_TASK ITEM:_ Retype all of the data exactly as given.

_COLLECTED MATERIAL:_

======

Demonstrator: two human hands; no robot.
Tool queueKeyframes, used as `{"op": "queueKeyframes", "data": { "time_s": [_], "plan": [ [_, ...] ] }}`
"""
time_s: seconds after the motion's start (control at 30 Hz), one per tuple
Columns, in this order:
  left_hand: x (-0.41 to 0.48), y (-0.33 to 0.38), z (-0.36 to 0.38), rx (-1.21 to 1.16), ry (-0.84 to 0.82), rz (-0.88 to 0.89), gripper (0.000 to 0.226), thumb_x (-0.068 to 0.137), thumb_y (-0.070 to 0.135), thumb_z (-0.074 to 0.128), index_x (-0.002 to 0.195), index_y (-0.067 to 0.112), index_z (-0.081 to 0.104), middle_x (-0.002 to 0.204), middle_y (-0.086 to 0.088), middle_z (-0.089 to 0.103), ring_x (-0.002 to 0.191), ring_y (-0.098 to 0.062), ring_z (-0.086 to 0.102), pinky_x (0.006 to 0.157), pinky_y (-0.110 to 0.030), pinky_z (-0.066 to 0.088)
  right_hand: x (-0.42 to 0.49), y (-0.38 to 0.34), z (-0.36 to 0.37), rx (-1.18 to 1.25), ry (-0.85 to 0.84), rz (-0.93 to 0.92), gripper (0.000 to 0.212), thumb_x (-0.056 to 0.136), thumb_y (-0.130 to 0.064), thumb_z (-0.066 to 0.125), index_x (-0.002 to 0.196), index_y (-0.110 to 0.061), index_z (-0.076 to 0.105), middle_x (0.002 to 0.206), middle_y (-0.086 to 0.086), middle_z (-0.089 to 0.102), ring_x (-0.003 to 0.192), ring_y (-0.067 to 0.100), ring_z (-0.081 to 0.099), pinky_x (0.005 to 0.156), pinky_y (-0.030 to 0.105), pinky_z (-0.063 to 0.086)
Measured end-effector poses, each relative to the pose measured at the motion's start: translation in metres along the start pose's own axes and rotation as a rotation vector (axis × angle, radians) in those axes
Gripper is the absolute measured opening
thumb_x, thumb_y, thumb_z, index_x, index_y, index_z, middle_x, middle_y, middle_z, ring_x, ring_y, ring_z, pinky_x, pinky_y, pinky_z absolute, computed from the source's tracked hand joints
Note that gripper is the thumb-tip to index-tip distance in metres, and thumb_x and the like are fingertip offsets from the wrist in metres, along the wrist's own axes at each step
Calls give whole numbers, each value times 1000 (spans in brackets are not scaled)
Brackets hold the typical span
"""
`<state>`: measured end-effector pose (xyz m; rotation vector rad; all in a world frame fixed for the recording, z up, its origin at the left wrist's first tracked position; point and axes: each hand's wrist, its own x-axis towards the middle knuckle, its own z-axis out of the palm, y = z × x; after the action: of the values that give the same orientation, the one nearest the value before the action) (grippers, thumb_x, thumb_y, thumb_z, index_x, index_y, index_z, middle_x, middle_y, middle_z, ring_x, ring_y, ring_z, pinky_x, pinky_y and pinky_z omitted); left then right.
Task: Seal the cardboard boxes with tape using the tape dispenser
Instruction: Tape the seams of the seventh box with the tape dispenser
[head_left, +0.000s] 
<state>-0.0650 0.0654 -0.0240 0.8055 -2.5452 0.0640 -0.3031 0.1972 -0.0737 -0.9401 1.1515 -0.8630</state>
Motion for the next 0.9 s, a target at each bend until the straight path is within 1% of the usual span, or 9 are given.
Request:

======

_EXPECTED OUTPUT:_
Demonstrator: two human hands; no robot.
Tool queueKeyframes, used as `{"op": "queueKeyframes", "data": { "time_s": [_], "plan": [ [_, ...] ] }}`
"""
time_s: seconds after the motion's start (control at 30 Hz), one per tuple
Columns, in this order:
  left_hand: x (-0.41 to 0.48), y (-0.33 to 0.38), z (-0.36 to 0.38), rx (-1.21 to 1.16), ry (-0.84 to 0.82), rz (-0.88 to 0.89), gripper (0.000 to 0.226), thumb_x (-0.068 to 0.137), thumb_y (-0.070 to 0.135), thumb_z (-0.074 to 0.128), index_x (-0.002 to 0.195), index_y (-0.067 to 0.112), index_z (-0.081 to 0.104), middle_x (-0.002 to 0.204), middle_y (-0.086 to 0.088), middle_z (-0.089 to 0.103), ring_x (-0.002 to 0.191), ring_y (-0.098 to 0.062), ring_z (-0.086 to 0.102), pinky_x (0.006 to 0.157), pinky_y (-0.110 to 0.030), pinky_z (-0.066 to 0.088)
  right_hand: x (-0.42 to 0.49), y (-0.38 to 0.34), z (-0.36 to 0.37), rx (-1.18 to 1.25), ry (-0.85 to 0.84), rz (-0.93 to 0.92), gripper (0.000 to 0.212), thumb_x (-0.056 to 0.136), thumb_y (-0.130 to 0.064), thumb_z (-0.066 to 0.125), index_x (-0.002 to 0.196), index_y (-0.110 to 0.061), index_z (-0.076 to 0.105), middle_x (0.002 to 0.206), middle_y (-0.086 to 0.086), middle_z (-0.089 to 0.102), ring_x (-0.003 to 0.192), ring_y (-0.067 to 0.100), ring_z (-0.081 to 0.099), pinky_x (0.005 to 0.156), pinky_y (-0.030 to 0.105), pinky_z (-0.063 to 0.086)
Measured end-effector poses, each relative to the pose measured at the motion's start: translation in metres along the start pose's own axes and rotation as a rotation vector (axis × angle, radians) in those axes
Gripper is the absolute measured opening
thumb_x, thumb_y, thumb_z, index_x, index_y, index_z, middle_x, middle_y, middle_z, ring_x, ring_y, ring_z, pinky_x, pinky_y, pinky_z absolute, computed from the source's tracked hand joints
Note that gripper is the thumb-tip to index-tip distance in metres, and thumb_x and the like are fingertip offsets from the wrist in metres, along the wrist's own axes at each step
Calls give whole numbers, each value times 1000 (spans in brackets are not scaled)
Brackets hold the typical span
"""
`<state>`: measured end-effector pose (xyz m; rotation vector rad; all in a world frame fixed for the recording, z up, its origin at the left wrist's first tracked position; point and axes: each hand's wrist, its own x-axis towards the middle knuckle, its own z-axis out of the palm, y = z × x; after the action: of the values that give the same orientation, the one nearest the value before the action) (grippers, thumb_x, thumb_y, thumb_z, index_x, index_y, index_z, middle_x, middle_y, middle_z, ring_x, ring_y, ring_z, pinky_x, pinky_y and pinky_z omitted); left then right.
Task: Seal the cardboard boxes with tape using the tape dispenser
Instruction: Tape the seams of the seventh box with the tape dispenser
[head_left, +0.000s] 
<state>-0.0650 0.0654 -0.0240 0.8055 -2.5452 0.0640 -0.3031 0.1972 -0.0737 -0.9401 1.1515 -0.8630</state>
Motion for the next 0.9 s, a target at each bend until the straight path is within 1% of the usual span, or 9 are given.
Request:

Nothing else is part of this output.